Aim of study: To evaluate nutritional status, feeding, gastrointestinal and respiratory problems and quality of life of children operated on for long - gap (LG) esophageal atresia (EA) and compare results of several surgical techniques. Methods: Children operated on for EA in 1992-2001 were included in the study.

Data about feeding problems, gastrointestinal and respiratory symptoms and quality of life were collected by a questionnaire filled in by parents of children with EA. Nutritional status evaluation was based on anthropometrical parameters: height, weight, head and arm circumference and skinfold thickness: triceps, subscapular, suprailiacal.

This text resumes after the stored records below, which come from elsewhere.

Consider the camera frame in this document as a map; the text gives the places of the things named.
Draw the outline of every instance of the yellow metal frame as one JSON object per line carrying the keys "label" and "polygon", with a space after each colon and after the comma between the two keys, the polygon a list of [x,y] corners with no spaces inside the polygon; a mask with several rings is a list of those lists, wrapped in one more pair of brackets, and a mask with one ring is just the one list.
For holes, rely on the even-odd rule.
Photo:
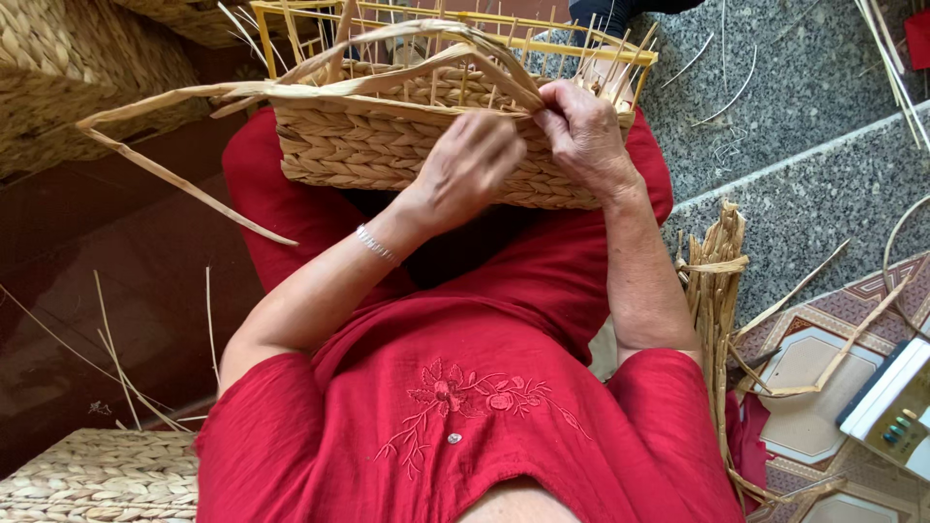
{"label": "yellow metal frame", "polygon": [[[268,24],[265,21],[265,14],[271,13],[275,15],[285,15],[285,10],[281,5],[281,2],[269,2],[265,0],[255,0],[250,3],[252,9],[255,11],[256,19],[259,24],[259,33],[261,37],[262,50],[265,53],[265,60],[268,62],[268,75],[270,78],[277,78],[277,71],[274,63],[274,55],[272,52],[272,42],[268,35]],[[288,10],[290,14],[294,17],[304,17],[304,18],[316,18],[318,23],[322,24],[322,20],[332,20],[333,23],[339,22],[341,10],[343,3],[340,0],[304,0],[298,2],[287,2]],[[322,8],[333,8],[333,13],[322,13],[322,12],[313,12],[306,11],[303,9],[322,9]],[[521,49],[529,49],[531,51],[541,51],[544,53],[555,53],[560,55],[574,56],[574,57],[584,57],[585,60],[590,58],[595,58],[597,60],[614,60],[617,58],[617,61],[622,63],[632,63],[633,65],[644,66],[645,70],[643,76],[641,77],[640,85],[637,86],[636,94],[639,98],[639,91],[642,90],[642,80],[645,79],[647,72],[652,64],[658,61],[658,53],[655,51],[648,51],[646,49],[640,49],[635,44],[630,42],[623,42],[621,39],[616,38],[607,33],[603,33],[592,27],[583,27],[580,25],[574,24],[565,24],[565,23],[549,23],[544,20],[531,20],[531,19],[517,19],[515,17],[494,15],[488,13],[478,13],[474,11],[444,11],[439,9],[426,9],[422,7],[401,7],[401,6],[391,6],[385,4],[377,4],[372,2],[359,2],[358,8],[360,12],[368,11],[369,9],[375,9],[377,11],[388,11],[396,12],[399,14],[406,13],[408,16],[418,16],[423,18],[433,18],[443,20],[456,20],[465,22],[485,22],[498,24],[500,27],[510,28],[513,25],[513,22],[516,20],[517,25],[525,28],[543,28],[546,30],[549,29],[564,29],[567,31],[578,31],[582,34],[588,34],[587,38],[595,44],[602,44],[605,46],[614,46],[620,47],[623,44],[623,49],[618,53],[614,49],[592,49],[585,47],[574,47],[574,46],[564,46],[560,44],[552,44],[542,41],[530,40],[526,41],[525,38],[520,38],[515,35],[505,36],[503,34],[493,34],[485,32],[491,38],[498,40],[502,44],[509,44],[509,47],[516,47]],[[352,25],[362,27],[362,28],[377,28],[388,25],[385,22],[377,20],[362,20],[357,18],[352,18]],[[451,41],[461,41],[462,39],[457,35],[453,34],[437,34],[436,37],[439,40],[451,40]],[[313,39],[310,42],[299,44],[301,47],[306,47],[309,51],[310,56],[312,56],[312,44],[314,44],[321,36],[317,39]]]}

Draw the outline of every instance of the granite step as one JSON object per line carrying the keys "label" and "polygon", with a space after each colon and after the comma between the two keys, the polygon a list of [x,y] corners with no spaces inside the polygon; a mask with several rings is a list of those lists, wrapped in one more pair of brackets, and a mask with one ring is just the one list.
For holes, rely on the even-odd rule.
{"label": "granite step", "polygon": [[[631,21],[631,41],[637,44],[648,27],[659,22],[655,47],[659,62],[646,80],[641,106],[671,169],[677,201],[898,111],[884,68],[862,74],[881,58],[865,21],[848,0],[726,2],[724,89],[724,1],[707,0],[678,15],[645,14]],[[898,42],[904,37],[902,21],[912,14],[912,4],[888,4],[883,16],[892,39]],[[714,37],[700,58],[662,87],[694,58],[711,32]],[[553,41],[563,43],[566,36],[566,32],[555,32]],[[535,38],[545,39],[546,34]],[[737,94],[750,72],[753,46],[758,46],[758,56],[746,90],[712,125],[691,127]],[[903,46],[901,56],[910,68],[906,51]],[[558,58],[550,55],[550,76],[556,73]],[[541,53],[527,57],[531,71],[538,73],[541,63]],[[576,59],[567,60],[563,77],[574,74],[576,64]],[[914,103],[926,99],[923,74],[907,73],[904,80]],[[743,131],[746,138],[737,144],[738,154],[715,157],[715,149],[742,136]]]}
{"label": "granite step", "polygon": [[[926,125],[930,101],[918,106]],[[771,167],[688,199],[671,212],[662,236],[674,252],[679,229],[703,238],[722,198],[746,217],[743,252],[750,264],[739,283],[737,324],[786,295],[846,238],[845,254],[793,302],[856,281],[881,268],[898,218],[930,193],[930,154],[914,145],[901,114],[859,128]],[[898,233],[892,262],[930,248],[930,209]]]}

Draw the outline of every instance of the hand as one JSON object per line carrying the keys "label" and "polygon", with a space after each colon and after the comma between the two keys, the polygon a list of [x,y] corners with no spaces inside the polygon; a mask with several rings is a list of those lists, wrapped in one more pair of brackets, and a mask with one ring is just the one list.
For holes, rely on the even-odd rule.
{"label": "hand", "polygon": [[610,101],[567,80],[539,88],[547,109],[533,115],[552,146],[552,159],[573,182],[585,187],[602,205],[643,182],[633,166],[617,113]]}
{"label": "hand", "polygon": [[394,200],[438,235],[474,217],[526,153],[512,119],[490,111],[459,116],[432,147],[417,179]]}

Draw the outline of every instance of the lap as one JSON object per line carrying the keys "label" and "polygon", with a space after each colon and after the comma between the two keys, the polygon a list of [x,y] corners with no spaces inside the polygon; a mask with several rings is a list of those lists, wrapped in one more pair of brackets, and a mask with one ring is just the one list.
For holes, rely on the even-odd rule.
{"label": "lap", "polygon": [[[300,243],[284,246],[243,228],[259,279],[270,291],[335,245],[365,216],[336,189],[289,181],[274,131],[274,113],[258,111],[230,140],[223,169],[233,205],[249,219]],[[646,181],[656,219],[671,212],[671,181],[642,113],[627,148]],[[480,267],[429,292],[480,295],[524,307],[560,329],[582,353],[608,315],[606,230],[600,211],[540,212],[532,224]],[[418,288],[404,269],[392,272],[360,308]]]}

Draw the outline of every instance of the woven basket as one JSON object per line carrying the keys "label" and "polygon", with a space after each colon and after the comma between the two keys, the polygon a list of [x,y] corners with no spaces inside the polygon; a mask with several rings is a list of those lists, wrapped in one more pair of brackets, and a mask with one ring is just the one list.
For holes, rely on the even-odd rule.
{"label": "woven basket", "polygon": [[0,481],[0,523],[193,522],[193,435],[80,429]]}
{"label": "woven basket", "polygon": [[[355,62],[342,56],[350,45],[379,40],[410,37],[418,34],[444,32],[450,38],[465,41],[407,69],[394,68],[383,74],[355,75]],[[495,64],[488,56],[499,60]],[[463,60],[477,71],[457,69]],[[360,71],[372,66],[359,64]],[[504,73],[501,66],[509,73]],[[302,85],[316,74],[339,79],[349,69],[352,78],[330,82],[321,87]],[[445,85],[443,99],[456,106],[422,105],[403,101],[403,85],[407,96],[424,85],[428,75],[437,77],[437,91]],[[179,89],[127,107],[90,116],[77,126],[88,136],[114,148],[131,161],[160,178],[194,195],[227,217],[275,241],[294,244],[222,205],[195,186],[180,179],[152,160],[135,153],[125,145],[111,140],[93,127],[99,123],[120,121],[145,114],[156,108],[184,101],[194,96],[221,97],[229,100],[247,97],[227,105],[215,116],[230,114],[258,100],[270,99],[278,116],[278,133],[285,159],[282,169],[288,178],[311,184],[337,187],[393,189],[406,187],[419,171],[435,141],[452,122],[469,110],[458,105],[459,93],[464,101],[479,101],[490,89],[497,88],[504,100],[514,101],[514,107],[500,111],[513,118],[520,136],[526,140],[526,159],[504,181],[498,201],[539,208],[598,208],[587,190],[574,186],[551,162],[551,148],[531,113],[543,106],[538,83],[511,52],[500,42],[465,24],[449,20],[410,20],[364,33],[343,41],[313,56],[274,82],[238,82]],[[453,86],[458,83],[458,90]],[[391,93],[377,98],[380,92]],[[633,112],[618,113],[618,123],[629,128]]]}
{"label": "woven basket", "polygon": [[[149,17],[166,25],[171,31],[192,40],[201,46],[219,49],[221,47],[241,46],[243,43],[230,34],[235,30],[230,19],[217,7],[216,0],[113,0],[116,4]],[[239,6],[248,9],[248,0],[226,0],[223,2],[230,11],[237,11]],[[252,25],[243,22],[243,28],[252,36],[259,33]],[[312,27],[304,22],[305,29]],[[284,17],[268,19],[268,32],[272,38],[287,35]]]}
{"label": "woven basket", "polygon": [[[174,34],[106,0],[0,0],[0,30],[0,179],[99,157],[76,119],[196,83]],[[207,111],[187,101],[105,130],[134,141]]]}

Children with LG were divided into subgroups according to surgical technique - primary anastomosis (PA), delayed anastomosis (DA) and esophageal substitution - gastric transposition (GT). Children without long - gap atresia with primary anastomosis served as a control group.

Results: 37.7% children after operation for EA have feeding difficulties, 26.1% have postprandial problems. Children with LG have higher incidence of nausea, dyspnoea, diarrhea.

The incidence of respiratory problems is 30.4%. Dyspnoea without and after exercise (25 and 28.6%, respectively) and during the night (23.8%) are more frequent after LG atresia.

This is also true for all subgroups of LG atresia - PA, DA, GT. The average height (-0.56 SD), weight (-0.82 SD), head (-0.51 SD) and arm circumference (-0.81 SD) are below the population average.

Children with DA have the worst results in the subgroups of LG: height -1.47 SD, weight -1.57 SD. Quality of life is considered to be good in 69.1%, favorable in 25%, unfavorable in 5.9%.

There are no statistically significant differences in quality of life evaluation in the subgroups. Conclusion: According to the results of long term follow up delayed anastomosis seems to be the least successful method in the treatment of long - gap esophageal atresia.